**What the task requires**
Your task is to copy the data exactly while leaving out every picture.

**Data segment**

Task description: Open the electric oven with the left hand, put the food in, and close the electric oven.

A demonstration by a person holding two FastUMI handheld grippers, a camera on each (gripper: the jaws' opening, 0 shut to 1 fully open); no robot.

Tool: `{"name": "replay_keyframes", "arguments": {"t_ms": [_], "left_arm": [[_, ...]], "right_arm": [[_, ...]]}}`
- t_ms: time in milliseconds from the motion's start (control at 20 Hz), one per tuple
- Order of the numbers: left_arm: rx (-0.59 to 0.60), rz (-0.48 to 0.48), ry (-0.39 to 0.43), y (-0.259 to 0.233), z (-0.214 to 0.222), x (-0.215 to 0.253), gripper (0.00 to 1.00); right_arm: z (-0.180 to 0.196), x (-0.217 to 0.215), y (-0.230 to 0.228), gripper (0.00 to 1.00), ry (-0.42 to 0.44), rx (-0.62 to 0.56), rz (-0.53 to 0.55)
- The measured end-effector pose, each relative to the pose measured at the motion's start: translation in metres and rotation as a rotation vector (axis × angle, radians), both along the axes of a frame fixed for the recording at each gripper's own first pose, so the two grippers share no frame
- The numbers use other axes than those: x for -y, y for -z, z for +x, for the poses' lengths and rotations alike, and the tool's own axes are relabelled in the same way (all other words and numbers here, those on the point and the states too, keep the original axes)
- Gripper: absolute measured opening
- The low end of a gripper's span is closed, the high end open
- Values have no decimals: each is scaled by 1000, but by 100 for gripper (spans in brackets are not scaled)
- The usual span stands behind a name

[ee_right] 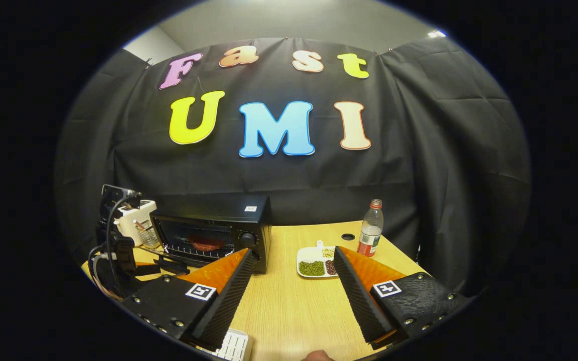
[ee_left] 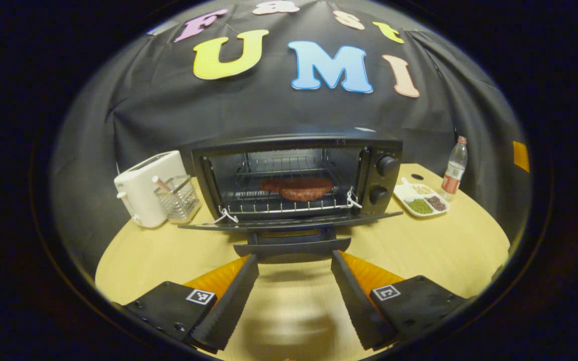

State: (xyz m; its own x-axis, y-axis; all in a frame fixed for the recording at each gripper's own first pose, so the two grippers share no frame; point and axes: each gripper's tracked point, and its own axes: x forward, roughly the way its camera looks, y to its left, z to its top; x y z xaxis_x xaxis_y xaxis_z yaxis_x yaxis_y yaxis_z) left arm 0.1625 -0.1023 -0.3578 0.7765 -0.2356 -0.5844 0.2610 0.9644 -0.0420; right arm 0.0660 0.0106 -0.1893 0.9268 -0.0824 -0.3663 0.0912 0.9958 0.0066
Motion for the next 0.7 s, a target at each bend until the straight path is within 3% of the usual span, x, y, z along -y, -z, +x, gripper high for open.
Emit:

**Output for this task**
Task description: Open the electric oven with the left hand, put the food in, and close the electric oven.

A demonstration by a person holding two FastUMI handheld grippers, a camera on each (gripper: the jaws' opening, 0 shut to 1 fully open); no robot.

Tool: `{"name": "replay_keyframes", "arguments": {"t_ms": [_], "left_arm": [[_, ...]], "right_arm": [[_, ...]]}}`
- t_ms: time in milliseconds from the motion's start (control at 20 Hz), one per tuple
- Order of the numbers: left_arm: rx (-0.59 to 0.60), rz (-0.48 to 0.48), ry (-0.39 to 0.43), y (-0.259 to 0.233), z (-0.214 to 0.222), x (-0.215 to 0.253), gripper (0.00 to 1.00); right_arm: z (-0.180 to 0.196), x (-0.217 to 0.215), y (-0.230 to 0.228), gripper (0.00 to 1.00), ry (-0.42 to 0.44), rx (-0.62 to 0.56), rz (-0.53 to 0.55)
- The measured end-effector pose, each relative to the pose measured at the motion's start: translation in metres and rotation as a rotation vector (axis × angle, radians), both along the axes of a frame fixed for the recording at each gripper's own first pose, so the two grippers share no frame
- The numbers use other axes than those: x for -y, y for -z, z for +x, for the poses' lengths and rotations alike, and the tool's own axes are relabelled in the same way (all other words and numbers here, those on the point and the states too, keep the original axes)
- Gripper: absolute measured opening
- The low end of a gripper's span is closed, the high end open
- Values have no decimals: each is scaled by 1000, but by 100 for gripper (spans in brackets are not scaled)
- The usual span stands behind a name

[ee_right] 
[ee_left] 

State: (xyz m; its own x-axis, y-axis; all in a frame fixed for the recording at each gripper's own first pose, so the two grippers share no frame; point and axes: each gripper's tracked point, and its own axes: x forward, roughly the way its camera looks, y to its left, z to its top; x y z xaxis_x xaxis_y xaxis_z yaxis_x yaxis_y yaxis_z) left arm 0.1625 -0.1023 -0.3578 0.7765 -0.2356 -0.5844 0.2610 0.9644 -0.0420; right arm 0.0660 0.0106 -0.1893 0.9268 -0.0824 -0.3663 0.0912 0.9958 0.0066
Motion for the next 0.7 s, a target at each bend until the straight path is within 3% of the usual span, x, y, z along -y, -z, +x, gripper high for open.
Emit:

The answer given here is complete.